In particular, the concept of a transient link was introduced. In SmartOS, a transient link is one which is temporary and has been given to an NGZ. Such links are automatically cleaned up when the zone halts instead of been given back to the GZ. The other piece of this is that VNICs for zones are created in the GZ with a temporary name, moved into the zone and then renamed.

SmartOS has also extended a number of the link management tools to support a -z <zone> parameter which allows them to operate within the context of a non-global zone. This is used, for example, to rename a link after it has been given to a zone but also allows for the unambiguous selection of a link even if the same link name is used within multiple zones.

As part of zone management, SmartOS has also extended the zone configuration schema with additional attributes under the <network/> tag. These enable a zone’s network configuration to include the following additional keywords which enable zone brands to automatically create the required temporary links (that become transient) on zone boot.

  • global-nic

  • mac-addr

  • vlan-id

Finally, many of the changes in SmartOS address other bugs related to datalink management. In particular there are a number of deadlocks which can be seen in the current system if enough zones are started or halted in parallel, and some panics that can be triggered when stopping or starting dlmgmtd at inopportune moments.

4.2. OmniOS

OmniOS has effectively made all link names globally unique. It is not possible to create a link with the same name as another one present on the system even if it is in a different zone. This is apparently a temporary change pending a better solution and resolves only one of the current issues, that of name collisions, but at the expense of more a more flexible environment.

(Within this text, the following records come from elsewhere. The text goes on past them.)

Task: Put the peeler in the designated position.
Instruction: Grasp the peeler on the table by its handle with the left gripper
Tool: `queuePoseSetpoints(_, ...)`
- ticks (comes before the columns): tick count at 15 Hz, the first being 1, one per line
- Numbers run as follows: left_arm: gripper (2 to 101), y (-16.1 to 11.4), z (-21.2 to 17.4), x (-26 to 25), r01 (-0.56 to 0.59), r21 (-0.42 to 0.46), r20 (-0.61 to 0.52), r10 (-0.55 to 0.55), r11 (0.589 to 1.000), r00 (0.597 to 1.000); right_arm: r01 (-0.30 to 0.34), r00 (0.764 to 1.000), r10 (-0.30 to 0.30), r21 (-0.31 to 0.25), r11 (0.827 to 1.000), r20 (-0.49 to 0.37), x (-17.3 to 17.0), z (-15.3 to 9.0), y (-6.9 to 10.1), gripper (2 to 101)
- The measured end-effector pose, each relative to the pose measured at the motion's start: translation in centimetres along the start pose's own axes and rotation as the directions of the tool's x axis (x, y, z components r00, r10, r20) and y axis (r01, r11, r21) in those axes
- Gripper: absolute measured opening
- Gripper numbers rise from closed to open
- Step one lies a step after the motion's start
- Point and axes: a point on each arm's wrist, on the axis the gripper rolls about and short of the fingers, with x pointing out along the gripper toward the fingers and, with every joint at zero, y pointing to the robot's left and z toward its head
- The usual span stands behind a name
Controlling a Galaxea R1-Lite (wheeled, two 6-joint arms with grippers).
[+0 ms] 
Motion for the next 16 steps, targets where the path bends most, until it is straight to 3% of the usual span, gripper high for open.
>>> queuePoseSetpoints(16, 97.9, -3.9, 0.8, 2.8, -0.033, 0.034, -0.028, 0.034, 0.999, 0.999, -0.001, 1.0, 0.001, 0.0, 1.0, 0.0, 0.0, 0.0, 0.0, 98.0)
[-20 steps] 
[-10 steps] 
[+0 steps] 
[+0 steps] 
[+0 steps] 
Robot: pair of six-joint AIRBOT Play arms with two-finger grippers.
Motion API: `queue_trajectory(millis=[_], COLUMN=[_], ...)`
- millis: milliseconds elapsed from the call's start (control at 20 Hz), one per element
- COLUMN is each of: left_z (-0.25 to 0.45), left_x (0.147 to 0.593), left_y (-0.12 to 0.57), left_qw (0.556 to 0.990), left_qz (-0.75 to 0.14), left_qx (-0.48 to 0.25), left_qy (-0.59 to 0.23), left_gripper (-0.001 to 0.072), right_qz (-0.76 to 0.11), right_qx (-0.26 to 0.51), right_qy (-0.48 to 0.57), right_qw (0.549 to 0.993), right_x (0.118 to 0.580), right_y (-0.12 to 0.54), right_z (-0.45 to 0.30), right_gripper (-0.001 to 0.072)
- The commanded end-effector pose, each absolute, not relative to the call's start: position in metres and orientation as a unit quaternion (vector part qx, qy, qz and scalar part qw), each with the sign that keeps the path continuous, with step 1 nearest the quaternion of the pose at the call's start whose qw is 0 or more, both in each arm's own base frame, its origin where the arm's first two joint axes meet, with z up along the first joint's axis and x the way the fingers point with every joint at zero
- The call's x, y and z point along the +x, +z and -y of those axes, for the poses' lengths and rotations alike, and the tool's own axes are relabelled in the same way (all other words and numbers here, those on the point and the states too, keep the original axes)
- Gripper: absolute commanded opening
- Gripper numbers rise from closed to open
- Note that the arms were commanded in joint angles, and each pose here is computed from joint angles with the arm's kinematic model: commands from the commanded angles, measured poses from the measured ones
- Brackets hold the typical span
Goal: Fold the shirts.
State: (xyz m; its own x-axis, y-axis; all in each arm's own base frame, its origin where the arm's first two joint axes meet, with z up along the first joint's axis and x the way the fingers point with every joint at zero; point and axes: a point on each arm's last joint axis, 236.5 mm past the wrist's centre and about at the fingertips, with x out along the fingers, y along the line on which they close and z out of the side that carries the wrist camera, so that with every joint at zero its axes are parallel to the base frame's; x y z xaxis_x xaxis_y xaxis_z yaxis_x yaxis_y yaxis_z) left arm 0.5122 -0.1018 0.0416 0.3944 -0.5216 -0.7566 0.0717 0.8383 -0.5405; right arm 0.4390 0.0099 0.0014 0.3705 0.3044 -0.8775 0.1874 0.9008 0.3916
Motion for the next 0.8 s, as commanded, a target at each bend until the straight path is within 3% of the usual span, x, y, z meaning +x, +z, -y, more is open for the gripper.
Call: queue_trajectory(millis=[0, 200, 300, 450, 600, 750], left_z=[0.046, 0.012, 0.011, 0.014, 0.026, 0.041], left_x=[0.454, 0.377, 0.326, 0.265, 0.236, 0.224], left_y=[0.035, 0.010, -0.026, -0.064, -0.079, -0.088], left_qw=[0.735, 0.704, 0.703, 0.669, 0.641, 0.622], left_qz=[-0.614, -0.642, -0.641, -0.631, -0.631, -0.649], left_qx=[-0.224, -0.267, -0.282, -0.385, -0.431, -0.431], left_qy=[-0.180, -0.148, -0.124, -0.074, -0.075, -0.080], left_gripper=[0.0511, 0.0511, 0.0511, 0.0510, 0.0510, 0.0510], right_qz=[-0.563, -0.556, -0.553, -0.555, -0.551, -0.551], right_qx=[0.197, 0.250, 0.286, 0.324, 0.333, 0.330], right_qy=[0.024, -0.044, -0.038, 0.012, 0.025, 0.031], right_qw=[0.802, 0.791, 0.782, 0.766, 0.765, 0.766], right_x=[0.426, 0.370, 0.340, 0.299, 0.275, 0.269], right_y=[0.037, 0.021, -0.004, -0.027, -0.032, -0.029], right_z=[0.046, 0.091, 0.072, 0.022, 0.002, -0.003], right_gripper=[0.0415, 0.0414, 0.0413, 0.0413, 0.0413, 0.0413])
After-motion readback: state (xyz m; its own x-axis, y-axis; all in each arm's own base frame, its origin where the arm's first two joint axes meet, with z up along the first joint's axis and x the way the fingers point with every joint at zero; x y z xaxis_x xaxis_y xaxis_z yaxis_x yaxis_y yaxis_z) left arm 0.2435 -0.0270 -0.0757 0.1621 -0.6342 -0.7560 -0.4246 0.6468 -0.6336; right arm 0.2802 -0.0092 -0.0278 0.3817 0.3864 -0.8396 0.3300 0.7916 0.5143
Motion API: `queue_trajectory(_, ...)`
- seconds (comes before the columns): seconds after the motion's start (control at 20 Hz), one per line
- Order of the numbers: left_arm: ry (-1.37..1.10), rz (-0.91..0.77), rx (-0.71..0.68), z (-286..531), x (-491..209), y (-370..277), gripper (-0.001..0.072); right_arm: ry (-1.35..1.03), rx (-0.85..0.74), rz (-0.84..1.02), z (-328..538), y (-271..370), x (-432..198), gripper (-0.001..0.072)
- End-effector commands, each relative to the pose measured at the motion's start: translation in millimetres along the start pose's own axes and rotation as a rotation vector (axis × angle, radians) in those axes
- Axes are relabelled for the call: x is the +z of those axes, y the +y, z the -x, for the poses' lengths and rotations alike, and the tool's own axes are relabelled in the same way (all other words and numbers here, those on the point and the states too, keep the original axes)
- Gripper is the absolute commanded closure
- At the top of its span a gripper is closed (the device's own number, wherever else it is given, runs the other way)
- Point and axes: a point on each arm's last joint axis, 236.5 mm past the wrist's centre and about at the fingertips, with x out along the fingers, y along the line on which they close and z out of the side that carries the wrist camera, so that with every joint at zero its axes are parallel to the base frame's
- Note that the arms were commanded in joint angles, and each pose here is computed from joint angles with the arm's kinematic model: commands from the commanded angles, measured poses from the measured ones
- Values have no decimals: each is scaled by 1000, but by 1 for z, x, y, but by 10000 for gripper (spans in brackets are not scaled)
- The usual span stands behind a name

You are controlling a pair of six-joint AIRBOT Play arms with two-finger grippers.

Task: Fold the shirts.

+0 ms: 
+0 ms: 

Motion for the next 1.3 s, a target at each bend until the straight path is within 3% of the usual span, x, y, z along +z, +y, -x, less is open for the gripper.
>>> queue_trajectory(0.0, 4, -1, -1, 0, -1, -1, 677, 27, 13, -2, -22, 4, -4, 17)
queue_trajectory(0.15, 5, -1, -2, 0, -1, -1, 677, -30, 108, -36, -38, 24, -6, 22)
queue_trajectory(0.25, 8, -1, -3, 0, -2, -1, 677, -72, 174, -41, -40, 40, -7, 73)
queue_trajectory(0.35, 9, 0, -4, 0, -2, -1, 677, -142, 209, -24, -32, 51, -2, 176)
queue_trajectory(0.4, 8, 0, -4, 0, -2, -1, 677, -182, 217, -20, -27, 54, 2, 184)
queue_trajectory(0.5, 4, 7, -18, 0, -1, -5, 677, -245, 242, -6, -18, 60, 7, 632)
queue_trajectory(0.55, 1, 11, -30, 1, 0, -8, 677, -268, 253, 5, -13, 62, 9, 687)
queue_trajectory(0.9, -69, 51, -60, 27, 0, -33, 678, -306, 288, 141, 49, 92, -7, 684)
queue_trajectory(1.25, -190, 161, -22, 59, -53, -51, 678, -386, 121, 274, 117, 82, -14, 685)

OmniOS has side-pulled the zone configuration schema changes from SmartOS as part of porting lx-branded zones.

5. Proposal

The following things are proposed in order to resolve the known issues around link management:

  • Upstream the core transient link feature from SmartOS. That is, add a transient flag for links that causes them to be automatically removed when a zone halts;

Important
It is NOT proposed to automatically assign this flag to any temporary links given to an NGZ as SmartOS does at the time of writing.
  • Disallow the creation of persistent links within a non-global zone. This currently does not work properly and they do not persist. This change does not prevent future work from properly enabling this feature. It may, for example, be useful to be able to pass a persistent VNIC into an NGZ from the GZ, and then to create persistent VLAN interfaces on top of that from within that NGZ;

  • When a temporary link is created within a zone, automatically flag this as transient so that it is cleaned up on zone halt rather than any attempt being made to give it to the GZ, where it did not originate;

  • Extend the zone virtual platform to recover loaned links from a zone if they have not been automatically returned to the GZ. This is to allow recovery from a stuck down state;

  • Upstream the additions to the zone configuration schema from SmartOS;

  • Upstream various fixes for deadlocks and kernel panics from SmartOS;

  • Extend the dladm show-* commands within an additional field that shows the zone in which a link currently resides. SmartOS currently has this feature for VNICs.

  • Upstream, from SmartOS, the extensions to dladm to allow the -z option on more commands, allowing operations to be performed directly on a link within a zone, and to uniquely identify a link even when names are not unique within the system as a whole;

  • Other commands such as flowadm and dlstat should be similarly extended.

  • The kmdb ::dladm command could be enhanced to know about more than just bridges, and to provide an easy way to inspect links on the live kernel or on a crash dump.

Note
Where possible, the upstreaming work from SmartOS should be done in a way that is sympathetic to the existing divergent code there. That is, the SmartOS approach and code should be directly taken rather than rewriting it or implementing the same thing in a different way. One of the aims of this work is to reduce the delta between SmartOS, other distributions and illumos-gate in this area.